Carl Johannes Edwards (originally Kiviaho) (1914 – 1985) was an English stained glass designer. He trained at Whitefriars Glass, taking over as its chief designer following the death of James Hogan. He later established his own studio, first at the Apothecaries Hall, then at Fulham Glass House. Edwards' designs were mainly for church windows, in particular for Liverpool Cathedral.

==Biography==
Carl Edwards was born in Marylebone, London, to Finnish parents. He joined Whitefriars Glass at the age of 14 to work in the office, and in the evenings studied architecture at Regent Street Polytechnic. Although he was a fine pianist with aspirations to make this his career, he decided instead to train as assistant to James Hogan, the chief designer at Whitefriars. In the Second World War he enlisted with the Royal Engineers, and changed his name to Edwards. After the war he returned to Whitefriars, becoming its chief designer after the death of Hogan. In 1952 Edwards went into partnership with Hugh Powell, establishing a studio in the Apothecaries Hall in London. The partnership did not last long, but Edwards continued to work at the Apothecaries' Hall until he moved to Fulham Glass House in 1972, taking over the firm of Lowndes and Drury.

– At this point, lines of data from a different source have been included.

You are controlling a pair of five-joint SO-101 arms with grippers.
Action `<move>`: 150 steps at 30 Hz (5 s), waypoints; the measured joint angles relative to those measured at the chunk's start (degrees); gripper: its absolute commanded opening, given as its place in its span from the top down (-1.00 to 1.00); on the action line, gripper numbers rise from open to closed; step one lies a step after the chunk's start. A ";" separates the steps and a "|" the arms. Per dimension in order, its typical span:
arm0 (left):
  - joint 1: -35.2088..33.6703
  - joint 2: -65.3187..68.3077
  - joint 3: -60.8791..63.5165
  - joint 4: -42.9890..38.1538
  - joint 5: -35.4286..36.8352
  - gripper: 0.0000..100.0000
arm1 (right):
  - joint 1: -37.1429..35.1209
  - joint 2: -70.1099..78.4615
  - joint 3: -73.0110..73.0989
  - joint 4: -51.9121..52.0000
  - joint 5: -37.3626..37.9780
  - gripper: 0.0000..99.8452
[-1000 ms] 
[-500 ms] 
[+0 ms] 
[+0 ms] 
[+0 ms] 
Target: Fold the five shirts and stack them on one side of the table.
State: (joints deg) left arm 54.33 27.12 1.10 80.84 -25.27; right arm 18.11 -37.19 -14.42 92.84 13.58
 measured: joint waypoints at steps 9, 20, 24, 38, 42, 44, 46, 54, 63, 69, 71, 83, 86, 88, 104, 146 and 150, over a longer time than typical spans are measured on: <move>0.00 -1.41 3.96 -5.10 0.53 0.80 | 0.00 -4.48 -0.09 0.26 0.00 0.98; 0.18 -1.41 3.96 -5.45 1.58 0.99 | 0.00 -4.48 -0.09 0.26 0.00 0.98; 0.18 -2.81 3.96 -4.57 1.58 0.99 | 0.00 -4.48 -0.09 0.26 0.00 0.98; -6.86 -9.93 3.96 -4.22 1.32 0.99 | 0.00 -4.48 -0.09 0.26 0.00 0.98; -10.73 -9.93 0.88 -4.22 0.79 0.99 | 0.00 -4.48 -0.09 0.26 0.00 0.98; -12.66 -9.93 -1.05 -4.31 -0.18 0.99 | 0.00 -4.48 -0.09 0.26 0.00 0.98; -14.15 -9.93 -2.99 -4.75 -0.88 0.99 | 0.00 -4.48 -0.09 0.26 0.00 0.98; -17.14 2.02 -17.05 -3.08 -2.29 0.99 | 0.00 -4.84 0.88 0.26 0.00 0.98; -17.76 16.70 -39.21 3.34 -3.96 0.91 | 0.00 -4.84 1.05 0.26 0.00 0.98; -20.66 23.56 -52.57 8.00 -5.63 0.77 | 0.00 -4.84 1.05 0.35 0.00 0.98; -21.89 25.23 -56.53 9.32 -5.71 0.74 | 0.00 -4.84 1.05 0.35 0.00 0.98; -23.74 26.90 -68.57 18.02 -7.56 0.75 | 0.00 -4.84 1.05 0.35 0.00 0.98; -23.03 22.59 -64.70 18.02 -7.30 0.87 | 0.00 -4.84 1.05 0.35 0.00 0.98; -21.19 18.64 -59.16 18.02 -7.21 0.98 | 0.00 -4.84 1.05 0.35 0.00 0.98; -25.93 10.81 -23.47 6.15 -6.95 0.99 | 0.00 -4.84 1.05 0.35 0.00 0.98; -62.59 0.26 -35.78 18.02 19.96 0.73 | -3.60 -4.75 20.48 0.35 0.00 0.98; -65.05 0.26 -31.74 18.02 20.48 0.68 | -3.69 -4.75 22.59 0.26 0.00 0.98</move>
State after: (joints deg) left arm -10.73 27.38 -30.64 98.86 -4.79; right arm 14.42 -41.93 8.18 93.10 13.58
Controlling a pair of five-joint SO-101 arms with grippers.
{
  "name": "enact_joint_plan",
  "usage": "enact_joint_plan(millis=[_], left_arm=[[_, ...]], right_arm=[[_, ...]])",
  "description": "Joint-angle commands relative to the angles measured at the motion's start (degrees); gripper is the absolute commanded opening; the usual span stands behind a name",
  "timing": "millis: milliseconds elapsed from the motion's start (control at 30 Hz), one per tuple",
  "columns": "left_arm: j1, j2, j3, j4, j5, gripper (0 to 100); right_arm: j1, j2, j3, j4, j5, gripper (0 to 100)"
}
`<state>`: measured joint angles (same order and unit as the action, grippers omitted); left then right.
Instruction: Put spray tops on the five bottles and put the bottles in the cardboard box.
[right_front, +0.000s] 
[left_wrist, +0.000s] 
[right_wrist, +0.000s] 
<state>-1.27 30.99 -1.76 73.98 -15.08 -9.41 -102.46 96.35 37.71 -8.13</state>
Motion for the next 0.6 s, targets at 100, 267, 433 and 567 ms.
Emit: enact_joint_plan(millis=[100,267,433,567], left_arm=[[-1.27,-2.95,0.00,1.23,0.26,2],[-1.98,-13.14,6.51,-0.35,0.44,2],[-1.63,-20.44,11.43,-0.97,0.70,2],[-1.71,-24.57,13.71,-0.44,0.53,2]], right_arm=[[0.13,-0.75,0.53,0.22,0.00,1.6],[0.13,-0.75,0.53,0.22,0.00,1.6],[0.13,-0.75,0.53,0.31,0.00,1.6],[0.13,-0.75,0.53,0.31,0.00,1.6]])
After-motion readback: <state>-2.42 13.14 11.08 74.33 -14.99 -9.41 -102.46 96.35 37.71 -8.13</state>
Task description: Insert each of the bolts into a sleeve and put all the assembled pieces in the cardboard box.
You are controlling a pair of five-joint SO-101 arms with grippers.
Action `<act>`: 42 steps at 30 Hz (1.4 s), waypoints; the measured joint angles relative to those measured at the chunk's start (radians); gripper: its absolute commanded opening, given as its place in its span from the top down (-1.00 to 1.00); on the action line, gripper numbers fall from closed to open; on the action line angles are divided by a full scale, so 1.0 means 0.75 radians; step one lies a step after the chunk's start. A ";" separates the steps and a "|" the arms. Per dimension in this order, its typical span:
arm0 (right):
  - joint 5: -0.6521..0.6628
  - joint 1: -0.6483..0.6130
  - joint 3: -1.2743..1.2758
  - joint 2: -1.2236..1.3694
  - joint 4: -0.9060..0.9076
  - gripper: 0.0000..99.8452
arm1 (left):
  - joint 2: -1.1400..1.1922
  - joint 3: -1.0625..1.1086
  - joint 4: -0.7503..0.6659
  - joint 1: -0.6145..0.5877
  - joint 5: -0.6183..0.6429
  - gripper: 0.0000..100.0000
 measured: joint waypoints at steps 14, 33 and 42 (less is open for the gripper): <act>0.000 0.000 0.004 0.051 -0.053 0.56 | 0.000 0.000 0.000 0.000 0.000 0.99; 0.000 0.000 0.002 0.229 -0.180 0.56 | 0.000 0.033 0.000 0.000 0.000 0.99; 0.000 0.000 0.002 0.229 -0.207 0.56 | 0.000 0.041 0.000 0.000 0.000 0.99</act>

Edwards died in 1985.

==Works==
During the Second World War the stained glass in the Lady Chapel of Liverpool Cathedral was damaged by bombing, and James Hogan was appointed to replace it. When he died in 1948, the work was taken over by Edwards, using the original iconography for some windows and redesigning others. He later designed other windows in the cathedral, including five of the six nave windows and, his major work in the cathedral, the Benedicite window at the west end, which covers an area of 1600 sqft.

Elsewhere, Edwards designed the central east window in the Temple Church, London, and 40 heraldic windows for the debating chamber of the House of Lords. Most of his designs were for church windows in England and Wales, although he also carried out commissions for works in the US, Australia, and New Zealand.